Linux FS is fine the way it is. It may not be perfect, but dear god at least I can find what I am looking for.

Which fileystem?

carl4926
May 16th, 2012, 06:05 PM
Sloppy? Yep. but ensures backwards compatible with programs that expect the folder. Very similar to the /usr merge thats going on in linux at this very moment in fedora (http://fedoraproject.org/wiki/Features/UsrMove), opensuse (http://en.opensuse.org/openSUSE:Usr_merge) etc. symlinks and all.
Yes I know about this.

I'm not a windows user, but my visits there have proved frustrating, as much on the user side as the system
Eg; finding the equivalent of .mozilla
Got there in the end :D

Copper Bezel
May 16th, 2012, 08:42 PM
Blah. If we're talking about user data, there's still the half of Linux apps that store things in .config/whatever and .local/share/whatever instead of .whatever. Or do both, so that you think you've cleared or backed up your user data but haven't really.

spiritech
May 16th, 2012, 11:57 PM
First of all, it would be confusing, because we already have a /usr folder.

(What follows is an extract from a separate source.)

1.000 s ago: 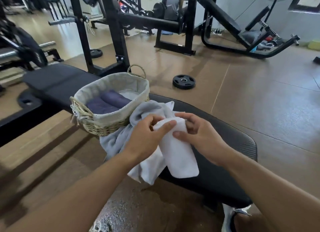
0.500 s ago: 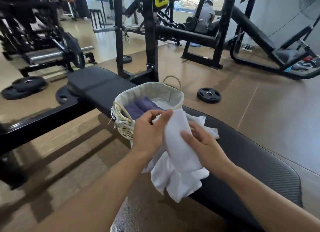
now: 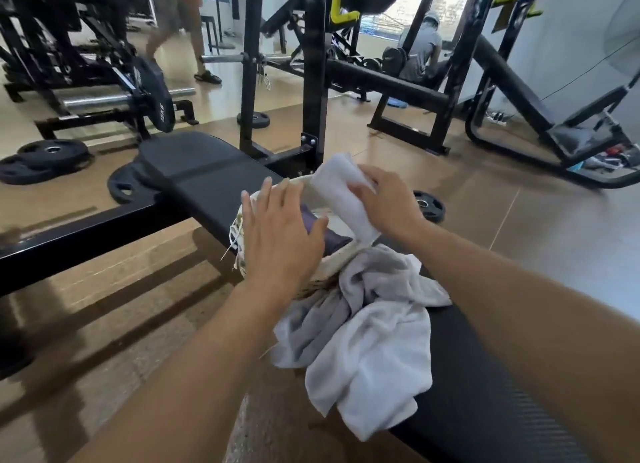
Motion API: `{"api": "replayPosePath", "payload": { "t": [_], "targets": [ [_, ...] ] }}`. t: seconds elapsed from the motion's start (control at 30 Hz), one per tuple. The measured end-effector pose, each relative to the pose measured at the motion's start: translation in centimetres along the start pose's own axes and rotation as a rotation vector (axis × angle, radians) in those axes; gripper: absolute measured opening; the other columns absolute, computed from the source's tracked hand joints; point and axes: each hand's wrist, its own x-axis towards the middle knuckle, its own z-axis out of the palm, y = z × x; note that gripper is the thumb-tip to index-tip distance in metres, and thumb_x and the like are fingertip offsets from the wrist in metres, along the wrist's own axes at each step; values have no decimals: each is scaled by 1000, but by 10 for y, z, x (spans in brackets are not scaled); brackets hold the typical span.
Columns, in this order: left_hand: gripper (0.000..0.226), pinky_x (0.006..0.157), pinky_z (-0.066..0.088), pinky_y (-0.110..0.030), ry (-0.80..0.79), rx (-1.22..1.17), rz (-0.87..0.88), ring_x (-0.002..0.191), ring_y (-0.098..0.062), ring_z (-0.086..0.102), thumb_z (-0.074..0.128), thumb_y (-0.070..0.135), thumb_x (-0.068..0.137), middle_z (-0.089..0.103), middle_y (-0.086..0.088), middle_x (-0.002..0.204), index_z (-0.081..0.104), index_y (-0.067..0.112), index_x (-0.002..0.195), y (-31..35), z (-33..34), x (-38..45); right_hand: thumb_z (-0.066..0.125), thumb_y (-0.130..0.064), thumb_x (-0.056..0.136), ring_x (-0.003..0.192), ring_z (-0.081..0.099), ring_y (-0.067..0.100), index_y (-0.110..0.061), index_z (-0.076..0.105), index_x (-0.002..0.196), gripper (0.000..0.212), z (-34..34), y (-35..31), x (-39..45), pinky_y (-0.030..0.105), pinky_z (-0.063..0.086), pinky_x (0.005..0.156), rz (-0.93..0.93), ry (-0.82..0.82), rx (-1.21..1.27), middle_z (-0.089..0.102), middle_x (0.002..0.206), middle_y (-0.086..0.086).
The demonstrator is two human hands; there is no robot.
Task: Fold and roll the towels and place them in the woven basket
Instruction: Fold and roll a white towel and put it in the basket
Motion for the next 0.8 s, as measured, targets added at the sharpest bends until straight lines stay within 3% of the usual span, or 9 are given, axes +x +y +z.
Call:
{"api": "replayPosePath", "payload": {
  "t": [0.07, 0.17, 0.3, 0.57, 0.63, 0.73, 0.8],
  "targets": [
    [69, 124, -6, -51, -93, 193, 15, 156, -24, 3, 46, 56, 97, 29, -2, 163, 33, 19, 153, -8, 3, 0, 52, -40, 97, 86, 63, 22, -31, 69, 122, 31, 15, 4, 38, 35, 48, 72, 47, -65, -149, 73, 105, 1],
    [72, 123, -7, -54, -171, 277, -2, 155, -25, -8, 45, 59, 95, 19, -3, 167, 31, 20, 153, -17, 5, 1, 52, -38, 101, 95, 61, 26, -30, 64, 129, 32, 33, 8, 71, 40, 53, 86, 130, -136, -286, 68, 116, 6],
    [72, 124, -7, -51, -198, 281, -2, 155, -26, -8, 50, 56, 93, 16, -5, 167, 35, 16, 151, -26, 5, 4, 56, -32, 100, 112, 62, 31, -20, 65, 130, 33, 57, 17, 90, 43, 53, 96, 112, -138, -532, 66, 123, 10],
    [66, 125, -4, -50, -210, 257, 29, 154, -34, -6, 54, 49, 92, 16, -10, 166, 41, 14, 147, -31, 9, 6, 51, -12, 98, 122, 59, 33, -5, 47, 146, 49, 76, 30, 86, 40, 48, 102, 137, -484, -738, 61, 133, 17],
    [63, 125, -4, -50, -214, 248, 17, 154, -35, -5, 54, 48, 92, 17, -10, 166, 44, 14, 145, -31, 9, 7, 50, -10, 99, 123, 59, 32, -3, 44, 147, 48, 74, 30, 82, 37, 47, 100, 62, -464, -841, 61, 134, 17],
    [63, 125, -4, -51, -219, 246, 5, 153, -36, -5, 54, 49, 92, 18, -10, 165, 44, 15, 145, -29, 9, 7, 45, -5, 100, 112, 63, 31, -5, 62, 126, 30, 68, 29, 81, 37, 50, 87, -138, -278, -978, 65, 123, 15],
    [64, 125, -4, -51, -219, 241, 3, 154, -35, -5, 54, 48, 92, 18, -10, 166, 43, 15, 146, -28, 8, 7, 46, -5, 99, 111, 62, 30, -7, 63, 126, 31, 64, 25, 84, 37, 51, 86, -207, -237, -991, 64, 124, 13]
  ]
}}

yes that would be confusing i did not realize there was already a /usr. folder.



If that's what you're talking about, then you're just confused by how Nautilus shows things. The directory is not actually /home/home. The first "home" that Nautilus shows is the actual /home folder. The next "Home" that Nautilus shows is just what Nautilus chooses to display as your current user's /home folder, and the actual folder name is your username. It's kind of confusing that it does that, but no matter what your username is, it would show up as "Home" right there in Nautilus. So it's a Nautilus problem, not a Linux filesystem problem.

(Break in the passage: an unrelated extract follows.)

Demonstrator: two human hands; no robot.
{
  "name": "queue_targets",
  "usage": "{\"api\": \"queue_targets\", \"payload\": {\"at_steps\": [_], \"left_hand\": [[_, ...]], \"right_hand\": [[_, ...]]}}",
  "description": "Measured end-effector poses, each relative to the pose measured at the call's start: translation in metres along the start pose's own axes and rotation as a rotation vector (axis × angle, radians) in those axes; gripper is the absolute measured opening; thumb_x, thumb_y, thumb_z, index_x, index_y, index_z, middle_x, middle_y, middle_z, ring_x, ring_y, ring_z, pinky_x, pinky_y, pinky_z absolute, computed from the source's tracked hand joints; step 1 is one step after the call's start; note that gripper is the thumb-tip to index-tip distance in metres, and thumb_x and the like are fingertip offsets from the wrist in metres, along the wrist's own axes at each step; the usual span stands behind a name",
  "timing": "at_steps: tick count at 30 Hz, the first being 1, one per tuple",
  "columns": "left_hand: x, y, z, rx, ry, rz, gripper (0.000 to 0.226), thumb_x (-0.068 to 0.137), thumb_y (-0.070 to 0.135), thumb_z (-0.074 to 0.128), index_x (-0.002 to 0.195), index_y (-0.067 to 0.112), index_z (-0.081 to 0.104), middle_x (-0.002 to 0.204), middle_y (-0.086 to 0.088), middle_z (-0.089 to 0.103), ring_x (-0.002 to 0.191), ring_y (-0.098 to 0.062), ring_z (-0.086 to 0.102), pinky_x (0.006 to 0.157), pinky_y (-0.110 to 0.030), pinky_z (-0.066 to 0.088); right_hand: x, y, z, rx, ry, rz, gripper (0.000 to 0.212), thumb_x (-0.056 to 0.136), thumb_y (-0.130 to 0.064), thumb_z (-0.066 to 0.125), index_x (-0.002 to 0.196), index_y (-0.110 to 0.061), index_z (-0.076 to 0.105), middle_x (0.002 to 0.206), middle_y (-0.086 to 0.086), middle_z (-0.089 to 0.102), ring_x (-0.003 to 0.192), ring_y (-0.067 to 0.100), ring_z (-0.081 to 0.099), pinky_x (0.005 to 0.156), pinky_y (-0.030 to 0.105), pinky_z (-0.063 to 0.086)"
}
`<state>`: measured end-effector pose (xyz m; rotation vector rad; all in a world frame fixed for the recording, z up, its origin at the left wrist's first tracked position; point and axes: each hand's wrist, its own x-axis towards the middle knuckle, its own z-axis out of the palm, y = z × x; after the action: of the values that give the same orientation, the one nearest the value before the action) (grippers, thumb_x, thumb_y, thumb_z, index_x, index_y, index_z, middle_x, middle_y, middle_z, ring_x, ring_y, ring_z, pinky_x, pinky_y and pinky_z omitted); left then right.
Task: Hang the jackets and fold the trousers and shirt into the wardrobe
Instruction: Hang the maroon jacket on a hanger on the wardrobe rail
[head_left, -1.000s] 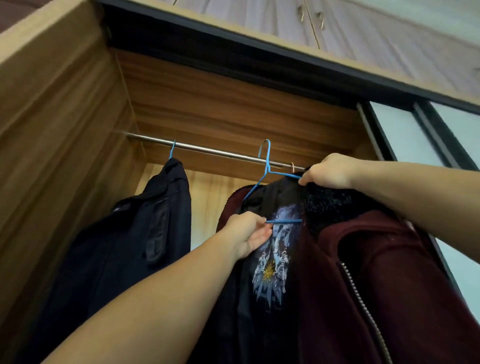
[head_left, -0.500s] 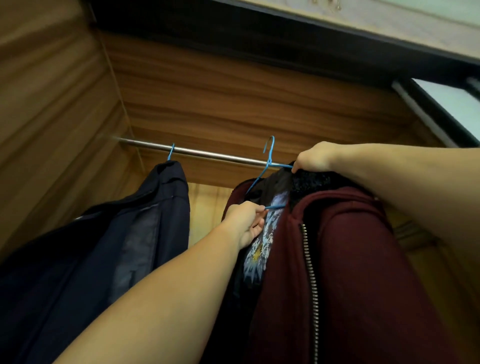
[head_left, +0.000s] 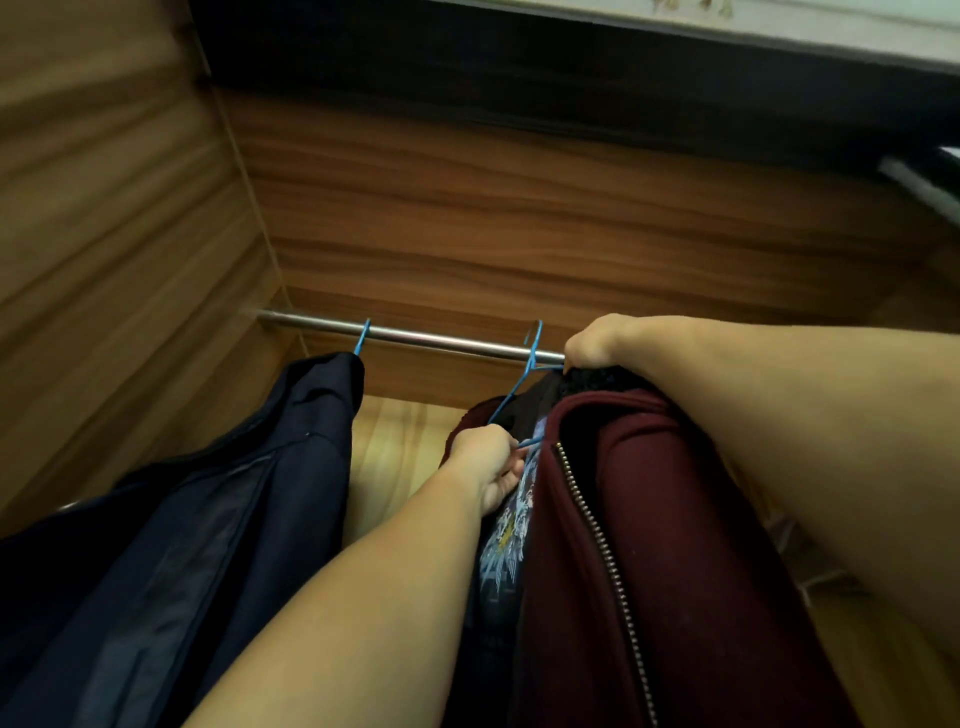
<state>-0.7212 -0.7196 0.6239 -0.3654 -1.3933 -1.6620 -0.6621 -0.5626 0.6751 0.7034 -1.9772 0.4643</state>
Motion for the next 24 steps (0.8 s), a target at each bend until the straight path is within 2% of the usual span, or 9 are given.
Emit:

thats probably the point i was trying to make. it would be nice if nautilus would call your "home" folder your user name, or at least, thats my preference anyway. i dont find it confusing, just a little annoying. maybe there is a way of changing in the gconf or dconf without editing the source. i think i will have a poke around a bit and find out.

smellyman
May 17th, 2012, 12:11 AM
lesson one:

"/home This is where users keep their personal files. Every user has their own directory under /home"

"ok, understood"



it's really not daunting or confusing to anybody. If it is, then good luck teaching them anything else about OS's and applications.....it will be a very bumpy ride.

aysiu
May 17th, 2012, 12:45 AM
I'm partial to the way OS X does it. I don't like everything OS X does, but the file/folder structure is pretty good.

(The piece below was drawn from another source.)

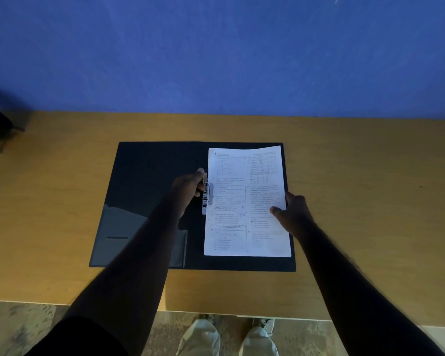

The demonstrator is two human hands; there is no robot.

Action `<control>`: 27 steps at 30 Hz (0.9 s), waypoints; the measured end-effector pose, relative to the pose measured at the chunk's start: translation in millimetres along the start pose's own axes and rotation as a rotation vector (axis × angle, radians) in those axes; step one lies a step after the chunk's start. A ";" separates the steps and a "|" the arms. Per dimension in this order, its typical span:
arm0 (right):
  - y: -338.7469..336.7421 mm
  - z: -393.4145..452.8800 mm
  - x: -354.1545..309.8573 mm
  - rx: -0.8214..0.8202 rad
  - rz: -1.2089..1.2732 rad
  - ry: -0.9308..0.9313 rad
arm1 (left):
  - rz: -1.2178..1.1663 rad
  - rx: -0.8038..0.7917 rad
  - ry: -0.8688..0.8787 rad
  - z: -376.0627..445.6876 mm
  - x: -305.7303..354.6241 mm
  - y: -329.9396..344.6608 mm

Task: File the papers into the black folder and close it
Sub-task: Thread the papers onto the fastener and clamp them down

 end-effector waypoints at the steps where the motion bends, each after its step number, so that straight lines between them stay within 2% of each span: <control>1: -0.7 0.3 1.9 0.012 -0.003 0.009 | -0.007 -0.002 -0.007 -0.7 -0.3 -1.0; 7: -4.4 -3.2 -4.6 0.065 0.008 -0.024 | -0.033 -0.006 -0.014 -7.7 -3.7 -4.0; 21: -0.4 13.9 11.0 -0.024 -0.055 0.011 | -0.033 -0.024 0.043 -18.5 -6.8 -7.6; 24: -6.9 3.3 0.5 0.007 -0.100 -0.036 | -0.010 -0.038 0.058 -22.4 -8.8 -9.1; 27: -11.3 -13.5 -5.8 0.109 -0.183 -0.108 | -0.021 -0.049 0.061 -26.7 -12.3 -11.1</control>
Point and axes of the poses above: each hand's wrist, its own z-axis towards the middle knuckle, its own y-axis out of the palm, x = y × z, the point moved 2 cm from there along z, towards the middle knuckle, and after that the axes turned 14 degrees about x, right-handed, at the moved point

Basically, /Applications stores the applications, /Users has the users, /Volumes has all the drives (CD-ROMs, USB sticks, external hard drives), and /Library has most of the application libraries. The rest of the folders are hidden (but still accessible). If you know what you're doing, you can still access /etc, /bin, /usr... you just won't stumble on those directories accidentally.

szymon_g
May 17th, 2012, 02:10 AM
hm... one of the first things I do after installing linux, is changing /etc/default/adduser to change default $HOME directory: from /home/$USERNAME to /home/users/$USERNAME
I also create /home/services (for ftp, www etc) and /home/shared (for things shared between users on the same computer.
Reason? /home is usually on different partition, so keeping "big" things out of / is useful when I'm not willing to use LVM. also, it can be kept on different disk/disks array.